This blog turned 1 year old last month and I think all of my readers were glad to read it. I’ve never asked for help and I offered help to people who needed it. But today I’m forced to ask my readers for help because it is the first time in my long practice when I really don’t know how to solve my problem.
So, here is the problem. Company I work for has a project (really mission-critical one), major parts of which were written in PHP and worked on some not-so-fast server for years. But recently we’ve decided to move it to a new one (pretty powerful) server – 2xXeon 3.2Ghz with 4Gb RAM to improve our users’ experience.
I’ve installed Debian Etch with 2.6.18-4 kernel, lighttpd and PHP as fastcgi on this server and moved all software there. After one week of testing and working in “safe mode” we’ve finished migration and were really glad because everything “worked” smoothly. But yesterday we’ve found a problem – really weird problem.
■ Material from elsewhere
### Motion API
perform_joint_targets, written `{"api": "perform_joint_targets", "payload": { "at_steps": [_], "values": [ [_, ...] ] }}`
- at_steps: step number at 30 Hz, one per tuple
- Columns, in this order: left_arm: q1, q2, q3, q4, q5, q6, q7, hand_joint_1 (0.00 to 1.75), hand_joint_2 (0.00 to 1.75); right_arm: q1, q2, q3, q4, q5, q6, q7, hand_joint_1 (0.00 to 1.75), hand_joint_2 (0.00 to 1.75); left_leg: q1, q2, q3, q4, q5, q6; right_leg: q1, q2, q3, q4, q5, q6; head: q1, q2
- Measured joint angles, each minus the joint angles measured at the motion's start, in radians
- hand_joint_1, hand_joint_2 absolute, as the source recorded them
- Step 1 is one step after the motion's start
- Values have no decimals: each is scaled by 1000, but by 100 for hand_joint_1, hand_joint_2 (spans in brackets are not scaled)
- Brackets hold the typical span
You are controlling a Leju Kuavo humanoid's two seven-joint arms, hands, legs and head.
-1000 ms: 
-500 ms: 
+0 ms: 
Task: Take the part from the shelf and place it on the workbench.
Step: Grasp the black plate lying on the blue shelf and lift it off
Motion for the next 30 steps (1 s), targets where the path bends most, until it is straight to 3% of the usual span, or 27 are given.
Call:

We have some “big” pages in our client area – some 700kb-1,5Mb html pages with stats. Yesterday one of our clients noticed that some of these pages didn’t fully load and sometimes browser asked him for saving “Binary PHP” file to disk. After some initial investigation I was able to reproduce this bug, but i didn’t know what was happening – Firefox asked me about saving results to disk and sometimes pages didn’t fully load, but there was no entries in php and lighttpd error logs.
I’ve spend about 12 hours trying to use lighttpd, php 4.4, 5.0, 5.1, 5.2.0, 5.2.1
and 5.2.2RC2, apache 1.3, 2.0, 2.2, nginx 0.4.x and 0.5.x but it did not solve the problem – I was able to reduce possibility of this problem’s appearance, but still sometimes it happened.
After 1,5 days without sleep I decided to trace entire page creation process from the beginning: I’ve created 1mb file, consisting of spaces, named it test.php, made a copy of it and named it test.php.bin. Then I created a test script that was trying to download both of these files 100 times and watched what’s happening. Every download of test.php.bin gave us a 1Mb file, but almost 70% of downloaded ‘php’ files were broken by 1-2 binary blocks inside of a downloaded data (that blocks were some sets of 0×00 bytes).
Strace’ing of php fastcgi process showed that php sends all requested information to the web server and there is nothing to do with php. Next step was to trace web server’s (nginx at that moment) process. I’ve started nginx in single-worker mode and tested it with that testcase script – results were the same – 100 correct binary files and about 70 broken text files. Next step was to start strace. I’ve started it and noticed really high cpu load because of really intensive logging. When testcase script finished it’s work I was shocked – all 200 requests to the server were successful!
During next few hours I was trying to ‘play’ with epoll/select/poll, some /proc/sys/net tunings, etc, etc, but results were the same – when server had high load everything was fine, and if there was no load, files were broken.
At this moment I’ve came out with a really weird workaround – I’ve added limit_rate=128Kbytes/sec setting in nginx config file and at this moment everything looks better – all tests work fine and there is no more problems in our browsers.
So, that’s it. What I want to ask my readers is to help me to find out the source of this problem because I really don’t want to hit such problem on other server again having no appropriate solution. Thanks to all in advance.